## YOUR INSTRUCTIONS
Retype exactly the lines from the one that contains "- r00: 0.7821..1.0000" through the final line of the material below, and add nothing else.

RAW DATA START

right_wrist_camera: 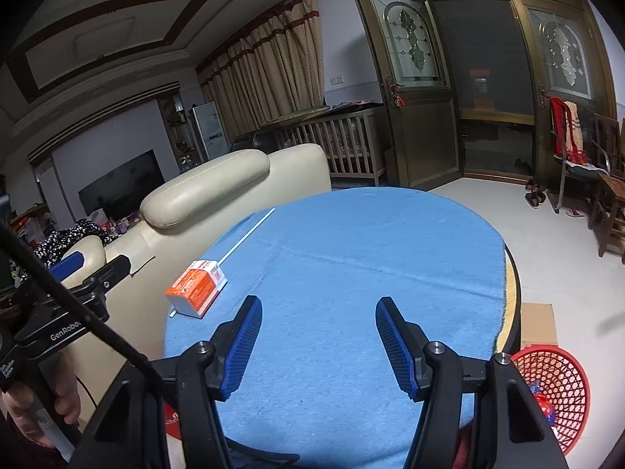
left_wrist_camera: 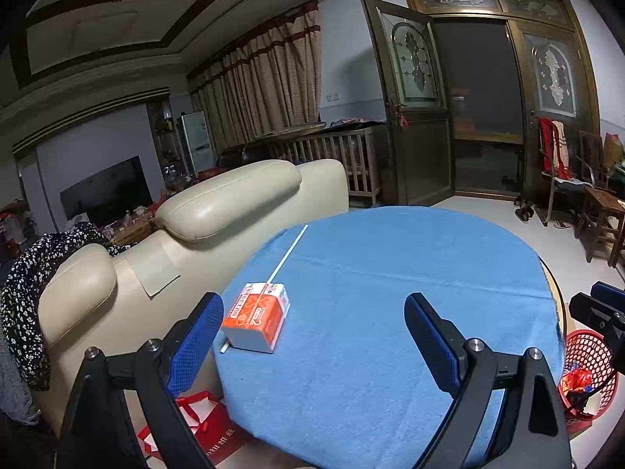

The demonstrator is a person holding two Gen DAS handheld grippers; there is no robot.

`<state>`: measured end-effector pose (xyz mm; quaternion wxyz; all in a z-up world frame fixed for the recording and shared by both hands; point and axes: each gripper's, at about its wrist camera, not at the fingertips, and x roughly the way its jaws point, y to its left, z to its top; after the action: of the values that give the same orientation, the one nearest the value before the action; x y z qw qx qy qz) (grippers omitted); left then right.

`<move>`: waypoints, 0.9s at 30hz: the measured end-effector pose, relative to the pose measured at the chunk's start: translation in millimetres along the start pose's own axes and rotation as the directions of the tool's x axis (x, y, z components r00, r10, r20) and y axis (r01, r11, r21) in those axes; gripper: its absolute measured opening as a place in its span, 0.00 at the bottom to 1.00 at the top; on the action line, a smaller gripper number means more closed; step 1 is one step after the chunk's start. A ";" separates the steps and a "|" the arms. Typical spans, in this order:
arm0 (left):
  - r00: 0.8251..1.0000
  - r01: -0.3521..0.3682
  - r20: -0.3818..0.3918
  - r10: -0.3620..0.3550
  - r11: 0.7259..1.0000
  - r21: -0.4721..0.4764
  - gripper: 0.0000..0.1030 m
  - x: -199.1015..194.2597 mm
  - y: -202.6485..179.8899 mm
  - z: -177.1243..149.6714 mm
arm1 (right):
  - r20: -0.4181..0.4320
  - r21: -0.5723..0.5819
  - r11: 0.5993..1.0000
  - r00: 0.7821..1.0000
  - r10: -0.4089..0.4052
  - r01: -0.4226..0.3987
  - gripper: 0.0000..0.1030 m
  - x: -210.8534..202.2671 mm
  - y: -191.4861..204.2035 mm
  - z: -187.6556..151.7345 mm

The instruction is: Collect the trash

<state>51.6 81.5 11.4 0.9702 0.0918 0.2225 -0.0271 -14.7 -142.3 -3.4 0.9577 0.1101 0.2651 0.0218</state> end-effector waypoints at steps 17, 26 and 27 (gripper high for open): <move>1.000 -0.016 -0.010 0.016 1.000 -0.008 0.91 2.3 8.1 -3.5 | -0.008 -0.013 1.000 1.000 0.013 -0.013 0.63 4.3 5.3 0.0; 1.000 -0.016 -0.013 0.016 1.000 -0.003 0.91 2.3 9.0 -5.1 | -0.011 -0.018 1.000 1.000 0.017 -0.017 0.63 5.4 8.1 -1.1; 1.000 -0.016 -0.014 0.016 1.000 -0.003 0.91 2.2 9.1 -5.3 | -0.011 -0.017 1.000 1.000 0.018 -0.018 0.63 5.3 8.2 -1.0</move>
<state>52.2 91.4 7.3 0.9691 0.0921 0.2283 -0.0182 -10.5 -133.7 -5.1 0.9569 0.1042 0.2691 0.0335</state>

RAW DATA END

## FINISHED EXERCISE
  - r00: 0.7821..1.0000
  - r10: -0.4089..0.4052
  - r01: -0.4226..0.3987
  - gripper: 0.0000..0.1030 m
  - x: -210.8534..202.2671 mm
  - y: -191.4861..204.2035 mm
  - z: -187.6556..151.7345 mm

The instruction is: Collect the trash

<state>51.6 81.5 11.4 0.9702 0.0918 0.2225 -0.0271 -14.7 -142.3 -3.4 0.9577 0.1101 0.2651 0.0218</state> end-effector waypoints at steps 17, 26 and 27 (gripper high for open): <move>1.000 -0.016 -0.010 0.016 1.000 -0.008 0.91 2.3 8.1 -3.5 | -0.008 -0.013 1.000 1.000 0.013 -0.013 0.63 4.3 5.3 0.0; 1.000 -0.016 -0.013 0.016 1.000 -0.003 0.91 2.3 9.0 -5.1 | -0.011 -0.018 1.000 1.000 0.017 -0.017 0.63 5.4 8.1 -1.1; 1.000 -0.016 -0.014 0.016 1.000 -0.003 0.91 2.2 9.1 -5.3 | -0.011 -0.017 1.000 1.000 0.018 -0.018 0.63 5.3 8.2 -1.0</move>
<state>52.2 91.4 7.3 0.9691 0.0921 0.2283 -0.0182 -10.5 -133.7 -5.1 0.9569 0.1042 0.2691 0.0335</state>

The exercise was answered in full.